We do talk a lot about growth, but we don’t really give enough attention to the ever-changing ideas that govern this growth. You see, as humans, we are always on the lookout for fresh takes on different aspects of our lives. Such a setup ensures there is no stagnation across our core avenues, thus helping us in maintaining, and even improving, the trajectory of our lives. The said function also means that we end up unlocking some really innovative dimensions upon moving forward. While each uncovered dimension, so far, has proven to be influential for us under some capacity, one that really altered the whole picture was technology. If we are discussing technology’s most valuable achievement, it has to be how the creation segwayed us into a host of new possibilities. These possibilities will stagger themselves throughout the spectrum, including, of course, our global healthcare system. Since linking-up with technology, the definition of healthcare has changed beyond recognition. Even after literally reinventing our medical methodology, we continue to put-together bids for a better tomorrow.

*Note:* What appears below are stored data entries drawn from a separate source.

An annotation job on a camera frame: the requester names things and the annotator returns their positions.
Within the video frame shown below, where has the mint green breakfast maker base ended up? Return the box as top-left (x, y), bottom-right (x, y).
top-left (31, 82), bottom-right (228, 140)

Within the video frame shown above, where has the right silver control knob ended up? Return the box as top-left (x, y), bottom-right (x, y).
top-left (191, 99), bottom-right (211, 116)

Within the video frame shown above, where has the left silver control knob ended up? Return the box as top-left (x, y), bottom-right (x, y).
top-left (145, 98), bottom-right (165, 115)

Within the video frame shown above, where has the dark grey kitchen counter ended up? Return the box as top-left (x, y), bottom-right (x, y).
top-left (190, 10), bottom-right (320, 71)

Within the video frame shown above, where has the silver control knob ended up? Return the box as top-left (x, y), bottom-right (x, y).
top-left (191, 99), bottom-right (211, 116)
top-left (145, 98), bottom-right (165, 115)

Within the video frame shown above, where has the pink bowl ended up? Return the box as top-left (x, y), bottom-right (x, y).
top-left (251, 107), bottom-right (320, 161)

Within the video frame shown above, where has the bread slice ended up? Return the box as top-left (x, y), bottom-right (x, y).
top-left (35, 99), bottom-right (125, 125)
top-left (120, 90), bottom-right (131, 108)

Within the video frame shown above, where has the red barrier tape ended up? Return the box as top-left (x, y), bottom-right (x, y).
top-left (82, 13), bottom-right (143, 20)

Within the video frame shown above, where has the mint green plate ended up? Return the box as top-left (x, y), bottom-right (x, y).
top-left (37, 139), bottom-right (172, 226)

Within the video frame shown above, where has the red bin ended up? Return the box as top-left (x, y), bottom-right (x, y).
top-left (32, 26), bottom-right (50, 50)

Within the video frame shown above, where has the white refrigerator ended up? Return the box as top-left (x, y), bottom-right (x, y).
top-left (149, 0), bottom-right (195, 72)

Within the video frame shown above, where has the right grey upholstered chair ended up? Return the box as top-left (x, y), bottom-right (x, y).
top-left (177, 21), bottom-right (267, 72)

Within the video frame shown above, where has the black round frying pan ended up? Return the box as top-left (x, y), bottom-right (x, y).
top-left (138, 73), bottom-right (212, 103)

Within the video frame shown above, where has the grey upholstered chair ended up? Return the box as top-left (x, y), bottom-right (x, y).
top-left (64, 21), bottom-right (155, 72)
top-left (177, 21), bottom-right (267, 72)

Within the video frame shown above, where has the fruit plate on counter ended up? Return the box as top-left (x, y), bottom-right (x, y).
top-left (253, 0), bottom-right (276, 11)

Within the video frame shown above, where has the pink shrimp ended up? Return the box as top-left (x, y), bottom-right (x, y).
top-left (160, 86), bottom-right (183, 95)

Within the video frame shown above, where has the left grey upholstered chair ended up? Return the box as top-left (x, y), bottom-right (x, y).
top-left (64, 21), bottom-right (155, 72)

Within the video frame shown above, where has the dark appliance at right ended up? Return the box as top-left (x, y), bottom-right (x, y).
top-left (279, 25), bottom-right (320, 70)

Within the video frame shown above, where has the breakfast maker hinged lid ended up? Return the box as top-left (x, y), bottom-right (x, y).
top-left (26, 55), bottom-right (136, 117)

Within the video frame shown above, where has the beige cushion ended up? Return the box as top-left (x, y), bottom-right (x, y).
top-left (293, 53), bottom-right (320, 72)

An example of our progressive thinking was recently delivered by Indiana University.
The researching team at Indiana University has successfully developed a silicon nanochip, which is specifically designed to instill genetic material into the skin. A conceived purpose here is to conduct tissue reprogramming within the skin to produce desired cells and tissue structures. By doing so, we can put ourselves in a position to address complications like neurological deficit. As a result, the technology carries real potential to be useful for administering agents that stimulate bone growth, blood vessel formation, nerve growth, muscle growth, and anti-tumor agents.
When asked about the team’s approach with the nanochip, this is what one of the leads on the research, Chandan Sen said:
“For example, if someone’s blood vessels were damaged because of a traffic accident and they need blood supply, we can’t rely on the pre-existing blood vessel anymore because that is crushed, but we can convert the skin tissue into blood vessels and rescue the limb at risk.”
As far as the application part is concerned, the chip is applied to patient’s skin, and using an electric charge, it infuses genetic material within the tissue through hollow microneedles. There is all the more reason to feel optimistic regarding the technique, as initial trials for the same have conveyed concrete efficiency in terms of affecting gene expression.